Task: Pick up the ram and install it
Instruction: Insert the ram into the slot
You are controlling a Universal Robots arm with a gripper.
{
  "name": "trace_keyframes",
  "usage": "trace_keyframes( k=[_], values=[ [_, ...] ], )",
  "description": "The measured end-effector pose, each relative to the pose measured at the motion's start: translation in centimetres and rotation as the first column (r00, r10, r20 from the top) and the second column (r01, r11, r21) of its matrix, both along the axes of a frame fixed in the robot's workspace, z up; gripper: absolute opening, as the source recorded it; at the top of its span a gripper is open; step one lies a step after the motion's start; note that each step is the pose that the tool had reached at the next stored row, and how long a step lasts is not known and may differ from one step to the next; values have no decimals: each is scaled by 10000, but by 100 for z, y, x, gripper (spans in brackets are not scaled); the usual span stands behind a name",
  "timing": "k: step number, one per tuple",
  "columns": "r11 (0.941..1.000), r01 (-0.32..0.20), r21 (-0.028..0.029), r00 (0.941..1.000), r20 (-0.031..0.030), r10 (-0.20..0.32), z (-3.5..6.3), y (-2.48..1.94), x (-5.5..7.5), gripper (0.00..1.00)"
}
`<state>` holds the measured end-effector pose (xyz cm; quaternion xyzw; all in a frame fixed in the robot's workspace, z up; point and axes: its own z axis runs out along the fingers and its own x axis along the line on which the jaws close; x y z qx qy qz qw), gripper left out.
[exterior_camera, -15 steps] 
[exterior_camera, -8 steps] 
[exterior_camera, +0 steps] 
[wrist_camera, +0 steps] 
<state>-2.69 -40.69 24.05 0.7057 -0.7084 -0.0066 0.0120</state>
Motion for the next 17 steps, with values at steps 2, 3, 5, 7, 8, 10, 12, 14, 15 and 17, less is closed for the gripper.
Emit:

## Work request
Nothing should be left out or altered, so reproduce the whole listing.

## Task result
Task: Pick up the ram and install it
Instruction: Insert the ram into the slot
You are controlling a Universal Robots arm with a gripper.
{
  "name": "trace_keyframes",
  "usage": "trace_keyframes( k=[_], values=[ [_, ...] ], )",
  "description": "The measured end-effector pose, each relative to the pose measured at the motion's start: translation in centimetres and rotation as the first column (r00, r10, r20 from the top) and the second column (r01, r11, r21) of its matrix, both along the axes of a frame fixed in the robot's workspace, z up; gripper: absolute opening, as the source recorded it; at the top of its span a gripper is open; step one lies a step after the motion's start; note that each step is the pose that the tool had reached at the next stored row, and how long a step lasts is not known and may differ from one step to the next; values have no decimals: each is scaled by 10000, but by 100 for z, y, x, gripper (spans in brackets are not scaled); the usual span stands behind a name",
  "timing": "k: step number, one per tuple",
  "columns": "r11 (0.941..1.000), r01 (-0.32..0.20), r21 (-0.028..0.029), r00 (0.941..1.000), r20 (-0.031..0.030), r10 (-0.20..0.32), z (-3.5..6.3), y (-2.48..1.94), x (-5.5..7.5), gripper (0.00..1.00)"
}
`<state>` holds the measured end-effector pose (xyz cm; quaternion xyzw; all in a frame fixed in the robot's workspace, z up; point and axes: its own z axis runs out along the fingers and its own x axis along the line on which the jaws close; x y z qx qy qz qw), gripper left out.
[exterior_camera, -15 steps] 
[exterior_camera, -8 steps] 
[exterior_camera, +0 steps] 
[wrist_camera, +0 steps] 
<state>-2.69 -40.69 24.05 0.7057 -0.7084 -0.0066 0.0120</state>
Motion for the next 17 steps, with values at steps 2, 3, 5, 7, 8, 10, 12, 14, 15 and 17, less is closed for the gripper.
Emit:

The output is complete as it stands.